For this processor, customer QC testing standards stipulated that three metal samples—ferrous, non-ferrous and stainless steel—be tested in three different but very exact product positions as the bags of frozen potato products pass through the center of the metal detector aperture. However, performing up to 180 manual tests hourly across multiple high-speed processing lines and checking the performance of the reject system would be labor intensive, disruptive to production and damage the good product. Leading to potentially high product wastage and costly production losses due to downtime.
Rather than relying on QC technicians to perform, document and submit these repeatable inspection tests, Fortress presented a business case to adopt its Halo Automatic Testing solution. Twenty-five systems were shipped to the company’s processing plants in two phases over the last decade.
The company states that Halo enables the frozen potato processor to program and conform to customers’ performance verification testing program, including independently testing three metals in the leading, trailing and middle of product bags every hour.
Mimicking the disturbance caused by a test contaminant calibrated to the precise size, metal type and speed that product bags pass through the metal detector aperture—up to 150ppm for this potato processor—results in substantial labor savings. It also improves the test quality and accuracy of tests, emphasizes Fortress regional sales manager Eric Garr.
Garr describes the Fortress automated testing process, “The metal detector pulls in data from the infeed photo sensor to determine when Halo must trigger and introduce the simulated test sample in the leading edge, trailing edge and middle of the bag.” This is always programmed to be in the aperture's exact geometric center to challenge the metal detector's performance. A process that can be extremely challenging to perform manually.
The requirement to perform leading, middle and trailing edge performance verifications was requested by a fast food chain customer. “‘Product effect’ is the main rationale,” explains Garr. He clarifies that bulky frozen products weighing up to 20 lbs. could produce high levels of false rejects. This distorts the results and could lead to a potentially high volume of product waste. “By testing all three metals in three positions ensures the product is not masking the metal samples in any position and also confirms that the reject system is tracking correctly. This is especially important in frozen bulk products when the characteristics might change due to slight thawing during the inspection phase.”
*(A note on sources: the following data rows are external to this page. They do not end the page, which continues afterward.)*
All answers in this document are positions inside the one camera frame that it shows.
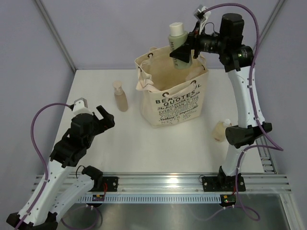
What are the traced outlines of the pale green round bottle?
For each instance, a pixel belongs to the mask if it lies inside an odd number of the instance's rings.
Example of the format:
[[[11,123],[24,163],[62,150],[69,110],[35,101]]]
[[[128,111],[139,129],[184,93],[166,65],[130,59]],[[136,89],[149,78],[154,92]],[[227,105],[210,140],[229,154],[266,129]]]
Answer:
[[[172,52],[185,43],[188,37],[188,32],[185,31],[184,24],[180,22],[170,24],[169,28],[170,35],[168,36],[168,40],[170,50]],[[189,63],[183,62],[176,58],[172,58],[172,60],[176,69],[188,69],[192,64],[191,56],[189,56]]]

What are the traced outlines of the beige pump bottle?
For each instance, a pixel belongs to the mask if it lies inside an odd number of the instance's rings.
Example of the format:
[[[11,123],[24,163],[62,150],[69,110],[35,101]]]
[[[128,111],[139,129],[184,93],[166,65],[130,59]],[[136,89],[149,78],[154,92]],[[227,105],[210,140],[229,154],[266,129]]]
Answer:
[[[114,96],[117,103],[117,107],[121,112],[128,110],[128,101],[124,90],[122,89],[122,82],[116,80],[113,82]]]

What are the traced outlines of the cream canvas tote bag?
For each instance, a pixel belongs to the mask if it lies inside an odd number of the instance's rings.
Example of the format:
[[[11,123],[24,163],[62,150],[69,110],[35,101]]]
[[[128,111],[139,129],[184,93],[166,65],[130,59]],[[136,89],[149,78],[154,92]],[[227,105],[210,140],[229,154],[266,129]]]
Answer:
[[[187,69],[176,69],[170,47],[152,47],[135,59],[136,90],[143,93],[142,116],[152,127],[176,125],[201,114],[209,71],[199,55]]]

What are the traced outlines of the cream pump lotion bottle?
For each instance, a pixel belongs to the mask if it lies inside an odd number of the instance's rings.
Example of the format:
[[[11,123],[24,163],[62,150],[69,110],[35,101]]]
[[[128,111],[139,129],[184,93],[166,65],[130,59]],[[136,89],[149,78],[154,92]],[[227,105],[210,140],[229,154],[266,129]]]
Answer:
[[[212,137],[217,142],[223,142],[226,139],[225,131],[228,127],[231,127],[232,123],[230,119],[225,119],[222,121],[219,121],[213,131],[212,131]]]

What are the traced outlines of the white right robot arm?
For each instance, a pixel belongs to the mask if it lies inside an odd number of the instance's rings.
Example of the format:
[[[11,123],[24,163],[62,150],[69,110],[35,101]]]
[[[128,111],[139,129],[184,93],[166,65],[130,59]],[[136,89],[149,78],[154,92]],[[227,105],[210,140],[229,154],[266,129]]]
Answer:
[[[240,173],[240,164],[244,153],[251,149],[255,140],[272,130],[272,124],[265,122],[261,113],[257,90],[253,85],[255,70],[252,66],[254,53],[251,47],[242,43],[244,20],[237,13],[222,16],[220,31],[206,34],[204,27],[208,15],[195,14],[198,19],[186,41],[170,53],[170,57],[187,62],[190,56],[197,58],[200,52],[219,55],[236,99],[238,124],[226,128],[225,135],[229,143],[226,159],[216,176],[203,176],[202,186],[205,192],[245,191],[244,180]]]

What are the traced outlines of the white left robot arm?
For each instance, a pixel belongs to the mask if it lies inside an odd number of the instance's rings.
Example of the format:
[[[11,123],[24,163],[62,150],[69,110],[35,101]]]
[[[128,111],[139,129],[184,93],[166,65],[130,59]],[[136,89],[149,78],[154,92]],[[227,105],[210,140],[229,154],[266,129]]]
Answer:
[[[87,166],[76,182],[58,194],[67,176],[76,169],[80,159],[86,155],[94,138],[115,126],[114,116],[103,106],[97,106],[102,115],[77,109],[71,105],[75,116],[71,126],[53,148],[49,161],[45,164],[45,173],[25,206],[11,213],[6,222],[16,230],[55,230],[63,215],[85,193],[106,189],[103,172],[93,166]]]
Switching and adapting to different test routines is equally straightforward. “Fortress cleverly engineered Halo so that test routines can be programmed by each SKU to the conformance standards set by individual customers,” explains Garr.
This means that for customers whose standards require one pass of each metal sample every hour, the infeed sensor picks this up and communicates with Halo to perform the verification tests aligned to each product SKU. “Switching between performance verifications all happens on the fly with no impact on production,” exclaims Garr.
Each production line will only halt if the metal detector performance test or reject check fails. To assist with audit traceability, each metal detector automatically logs all the data from each test, which can be extracted by USB and reviewed using Contact Reporter software. They are providing a reliable machine performance and due diligence audit trail.
Fortress added several extra failsafe features to ensure quarantined rejected products are never reintroduced to the processing line. This includes equipping each reject bin with magnetic locks and issuing controlled security card access to authorized personnel only.
With any products rejected during the Halo test, the reject bin automatically unlocks, enabling personnel to move the bags back upstream to be re-inspected. However, to distinguish between a genuine contaminant rejection and a product isolated during the Halo performance verification test, the metal detector bin door automatically remains locked if a reject is already present. “This robust solution provides trained and authorized QA personnel only with access to remove the products in order to conduct further investigations for metal contaminations,” verifies Garr. These added safeguards help to prevent contaminated products from being reintroduced to the line.
For this processing plant, eliminating human errors, eradicating workforce safety risks, labor savings and reducing product waste means Fortress moderately estimates a payback of less than several months on the original investment.